Advice for motor driver for T-Motor Gb54-2

I have the brushless gimbal T-Motor Gb54-2 motor, an encoder and an 511-STM32F407G-DISC1 board. I would like to implement a position controller. Which motor driver would you recommend for this setting?

The motor has a 15ohm resistance, and whilst the voltage can go quite high (24v) - you are still looking at only a couple of Amps max. I think you could use any motor driver you like as most can do 2A. As you are familiar with stm, you might even want to consider a combined mcu/driver like the B-G431B-ESC1 (I personally find it too small and fiddly to solder and SPI sensors are near impossible to use).

Or you could use the simplefoc mini board or standard boards.

I guess you’ve seen:

Dear Owen,

thank you for your fast reply. I will try the B-G431B-ESC1.

1 Like

If you have one, I’d use a current limiting power supply (perhaps set to 250ma) whilst doing early stage motor tuning. You can increase that as you gain confidence.

Have you decided on a sensor? (I assume you want closed loop). From memory that board has hall/enc pins but no spi. I think some people have reused pins for i2c too.

I have an encoder that I will use. However, I think that I will start with open loop and see.

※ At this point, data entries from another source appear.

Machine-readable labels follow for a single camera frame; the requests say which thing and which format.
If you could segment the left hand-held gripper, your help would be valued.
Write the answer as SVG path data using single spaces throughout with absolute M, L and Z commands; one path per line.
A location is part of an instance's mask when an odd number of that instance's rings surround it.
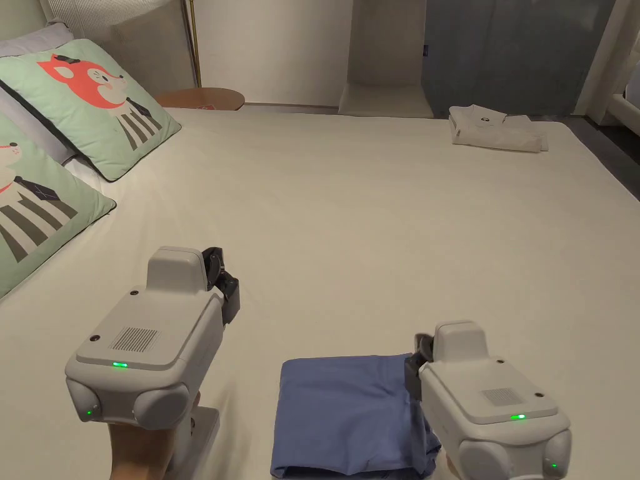
M 239 310 L 239 279 L 222 248 L 160 247 L 145 285 L 132 287 L 66 363 L 79 419 L 175 429 L 169 470 L 180 470 L 193 457 L 193 402 Z

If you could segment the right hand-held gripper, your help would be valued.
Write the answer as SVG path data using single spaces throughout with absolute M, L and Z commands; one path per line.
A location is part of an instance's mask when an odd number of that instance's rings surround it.
M 489 353 L 472 321 L 417 334 L 405 387 L 459 479 L 564 479 L 573 437 L 555 400 Z

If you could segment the person's left hand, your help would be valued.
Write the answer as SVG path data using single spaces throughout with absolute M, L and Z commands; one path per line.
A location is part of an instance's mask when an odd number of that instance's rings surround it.
M 110 423 L 110 479 L 164 479 L 174 455 L 178 430 L 150 431 Z

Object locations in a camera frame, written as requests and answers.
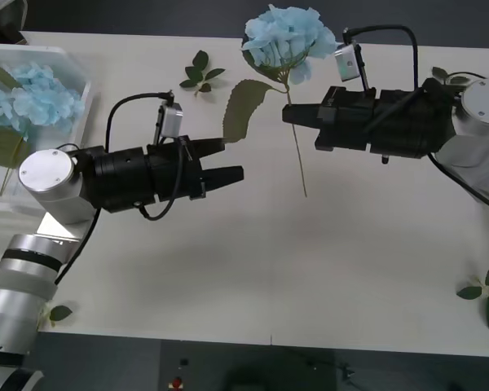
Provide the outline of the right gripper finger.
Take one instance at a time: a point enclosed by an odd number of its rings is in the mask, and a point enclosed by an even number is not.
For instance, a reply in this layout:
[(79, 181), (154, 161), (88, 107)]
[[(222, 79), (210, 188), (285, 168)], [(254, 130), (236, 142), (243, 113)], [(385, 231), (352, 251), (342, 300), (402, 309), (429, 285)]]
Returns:
[(317, 116), (318, 103), (287, 104), (283, 108), (283, 116)]
[(283, 116), (283, 122), (311, 129), (320, 128), (320, 120), (316, 116)]

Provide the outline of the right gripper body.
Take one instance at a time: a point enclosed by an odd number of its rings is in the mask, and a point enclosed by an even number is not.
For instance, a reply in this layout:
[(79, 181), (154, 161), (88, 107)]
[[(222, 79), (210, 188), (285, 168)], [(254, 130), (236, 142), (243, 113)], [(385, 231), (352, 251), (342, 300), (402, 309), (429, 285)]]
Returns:
[(376, 93), (375, 88), (350, 91), (331, 86), (319, 106), (315, 148), (329, 152), (334, 148), (365, 151), (368, 136), (364, 128), (373, 118)]

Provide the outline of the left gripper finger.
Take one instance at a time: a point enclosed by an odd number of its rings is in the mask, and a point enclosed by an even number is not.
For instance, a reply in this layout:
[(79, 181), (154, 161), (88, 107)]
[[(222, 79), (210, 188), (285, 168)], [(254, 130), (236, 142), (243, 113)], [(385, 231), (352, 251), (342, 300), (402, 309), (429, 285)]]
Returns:
[(190, 141), (190, 161), (211, 156), (225, 150), (222, 138), (203, 138)]
[(244, 180), (242, 166), (221, 167), (202, 171), (201, 182), (205, 191), (215, 191)]

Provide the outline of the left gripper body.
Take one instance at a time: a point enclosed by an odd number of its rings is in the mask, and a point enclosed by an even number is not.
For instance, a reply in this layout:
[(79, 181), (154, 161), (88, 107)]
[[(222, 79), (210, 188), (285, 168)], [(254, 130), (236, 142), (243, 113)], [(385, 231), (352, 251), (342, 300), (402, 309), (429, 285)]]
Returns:
[(188, 197), (206, 197), (201, 168), (200, 140), (178, 138), (172, 143), (147, 145), (147, 163), (151, 170), (152, 186), (160, 202)]

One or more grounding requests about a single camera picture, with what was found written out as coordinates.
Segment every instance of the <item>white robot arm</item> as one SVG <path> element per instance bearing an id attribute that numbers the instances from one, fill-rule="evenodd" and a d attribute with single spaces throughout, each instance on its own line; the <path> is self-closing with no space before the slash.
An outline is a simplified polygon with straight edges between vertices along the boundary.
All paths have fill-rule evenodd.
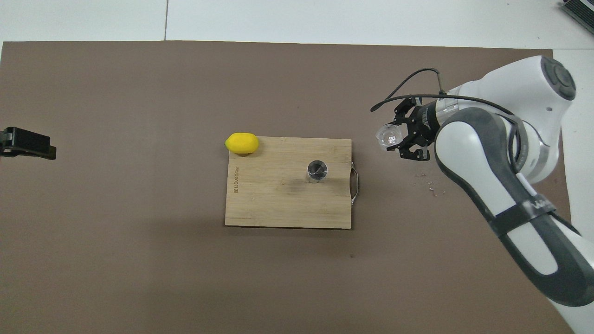
<path id="1" fill-rule="evenodd" d="M 434 141 L 441 170 L 470 196 L 525 275 L 575 332 L 593 333 L 594 244 L 530 186 L 557 163 L 561 118 L 575 93 L 559 62 L 526 58 L 427 105 L 416 106 L 417 96 L 405 96 L 391 125 L 406 125 L 409 136 L 388 150 L 428 160 L 425 148 Z M 424 148 L 410 152 L 415 144 Z"/>

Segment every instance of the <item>cutting board handle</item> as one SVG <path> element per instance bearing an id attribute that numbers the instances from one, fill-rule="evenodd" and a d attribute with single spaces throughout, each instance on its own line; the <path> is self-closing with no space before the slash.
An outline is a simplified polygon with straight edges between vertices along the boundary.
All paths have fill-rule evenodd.
<path id="1" fill-rule="evenodd" d="M 357 173 L 357 170 L 355 169 L 355 163 L 354 162 L 350 162 L 350 171 L 351 171 L 351 176 L 354 174 L 355 175 L 355 194 L 353 194 L 353 190 L 350 190 L 350 205 L 355 204 L 355 198 L 357 198 L 357 195 L 359 194 L 359 173 Z"/>

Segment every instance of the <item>brown paper mat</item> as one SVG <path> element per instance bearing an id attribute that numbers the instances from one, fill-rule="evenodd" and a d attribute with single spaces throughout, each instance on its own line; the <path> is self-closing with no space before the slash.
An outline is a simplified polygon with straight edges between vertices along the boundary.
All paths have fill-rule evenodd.
<path id="1" fill-rule="evenodd" d="M 391 108 L 368 112 L 417 68 L 450 88 L 538 54 L 4 43 L 1 125 L 51 136 L 58 158 L 0 162 L 2 331 L 569 332 L 434 159 L 377 147 Z M 436 91 L 427 73 L 402 93 Z M 351 138 L 353 229 L 225 227 L 236 131 Z M 539 189 L 569 217 L 562 161 Z"/>

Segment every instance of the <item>metal cup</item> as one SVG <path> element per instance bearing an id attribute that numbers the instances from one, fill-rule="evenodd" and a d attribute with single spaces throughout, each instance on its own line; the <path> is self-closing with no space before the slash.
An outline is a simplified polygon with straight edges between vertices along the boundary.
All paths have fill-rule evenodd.
<path id="1" fill-rule="evenodd" d="M 307 166 L 307 180 L 310 183 L 318 183 L 328 174 L 328 166 L 323 161 L 314 160 Z"/>

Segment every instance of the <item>lemon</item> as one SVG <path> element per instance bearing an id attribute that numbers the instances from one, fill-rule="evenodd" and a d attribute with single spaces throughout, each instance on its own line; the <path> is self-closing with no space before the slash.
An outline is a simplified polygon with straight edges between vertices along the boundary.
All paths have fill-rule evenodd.
<path id="1" fill-rule="evenodd" d="M 253 133 L 236 132 L 225 140 L 225 146 L 233 153 L 254 153 L 258 149 L 258 137 Z"/>

I will of course use a limiting power supply to make sure that nothing breaks.

Hi,
I have included the following code to try to test the driver:

#include <SimpleFOC.h>
// BLDC driver instance
BLDCDriver3PWM driver = BLDCDriver3PWM(9, 5, 6, 8);
void setup() {
// pwm frequency to be used [Hz]
driver.pwm_frequency = 20000;
// power supply voltage [V]
driver.voltage_power_supply = 12;
// Max DC voltage allowed - default voltage_power_supply
driver.voltage_limit = 12;
// driver init
driver.init();
// enable driver
driver.enable();
_delay(1000);
}
void loop() {
// setting pwm (A: 3V, B: 1V, C: 5V)
driver.setPwm(3,1,5);
}

The platform.io file used in visual studio contains:

[env:disco_b_g431b_esc1]
platform = ststm32
board = disco_b_g431b_esc1
framework = arduino
monitor_speed = 115200
build_flags =
-D PIO_FRAMEWORK_ARDUINO_ENABLE_CDC
-D PIO_FRAMEWORK_ARDUINO_NANOLIB_FLOAT_PRINTF
-D PIO_FRAMEWORK_ARDUINO_USB_HIGHSPEED_FULLMODE
lib_deps=
askuric/Simple FOC @ ^2.3.2
SPI
Wire

Unfortunately, when I connect an oscilloscope I man not able to see any signal. Do you have any Idea where the problem could be?

Those pins look like they are for an arduino uno, not for a stm32g4.
Have you looked at this example?

Sorry, I have made a copy past error. I used as in the example the following code:

BLDCDriver6PWM driver = BLDCDriver6PWM(A_PHASE_UH, A_PHASE_UL, A_PHASE_VH, A_PHASE_VL, A_PHASE_WH, A_PHASE_WL);

With this code it did not work. I have also figured out, that if I do not connect the board with the USB to the computer and I use only an external current limiting power supply (with voltage provided in the code and max current at 300 mA) no LED is turned on and there are no 5V on the supply pin for the encoder.